Ethical, Legal, and Social Implications of Personalized Genomic Medicine Research: Current Literature and Suggestions for the Future
Published online on October 21, 2016
Abstract
Purpose: This review identifies the prominent topics in the literature pertaining to the ethical, legal, and social issues (ELSI) raised by research investigating personalized genomic medicine (PGM).
Methods: The abstracts of 953 articles extracted from scholarly databases and published during a 5‐year period (2008–2012) were reviewed. A total of 299 articles met our research criteria and were organized thematically to assess the representation of ELSI issues for stakeholders, health specialties, journals, and empirical studies.

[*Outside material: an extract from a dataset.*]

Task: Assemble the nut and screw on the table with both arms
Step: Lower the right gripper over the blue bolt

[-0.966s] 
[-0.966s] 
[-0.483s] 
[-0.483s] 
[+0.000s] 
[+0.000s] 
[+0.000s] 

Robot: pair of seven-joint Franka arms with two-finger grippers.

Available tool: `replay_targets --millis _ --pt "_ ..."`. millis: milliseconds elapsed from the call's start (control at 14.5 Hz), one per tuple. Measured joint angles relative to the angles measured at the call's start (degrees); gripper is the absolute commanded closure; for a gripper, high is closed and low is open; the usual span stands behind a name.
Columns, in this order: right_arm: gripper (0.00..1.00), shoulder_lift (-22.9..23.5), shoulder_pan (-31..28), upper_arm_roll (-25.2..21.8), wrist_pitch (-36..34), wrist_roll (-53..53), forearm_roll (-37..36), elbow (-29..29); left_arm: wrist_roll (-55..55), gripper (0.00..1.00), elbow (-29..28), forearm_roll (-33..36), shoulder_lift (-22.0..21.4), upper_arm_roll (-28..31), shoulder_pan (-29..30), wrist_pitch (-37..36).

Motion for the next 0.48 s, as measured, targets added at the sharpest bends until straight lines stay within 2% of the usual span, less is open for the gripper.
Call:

Results: ELSI analyses were published in both scientific and ethics journals. Investigational research comprised 45% of the literature reviewed (135 articles) and the remaining 55% (164 articles) comprised normative analyses. Traditional ELSI concerns dominated the discourse including discussions about disclosure of research results. In fact, there was a dramatic increase in the number of articles focused on the disclosure of research results and incidental findings to research participants. Few papers focused on particular disorders, the use of racial categories in research, international communities, or special populations (e.g., adolescents, elderly patients, or ethnic groups).
Conclusion: Considering that strategies in personalized medicine increasingly target individuals’ unique health conditions, environments, and ancestries, further analysis is needed on how ELSI scholarship can better serve the increasingly global, interdisciplinary, and diverse PGM research community.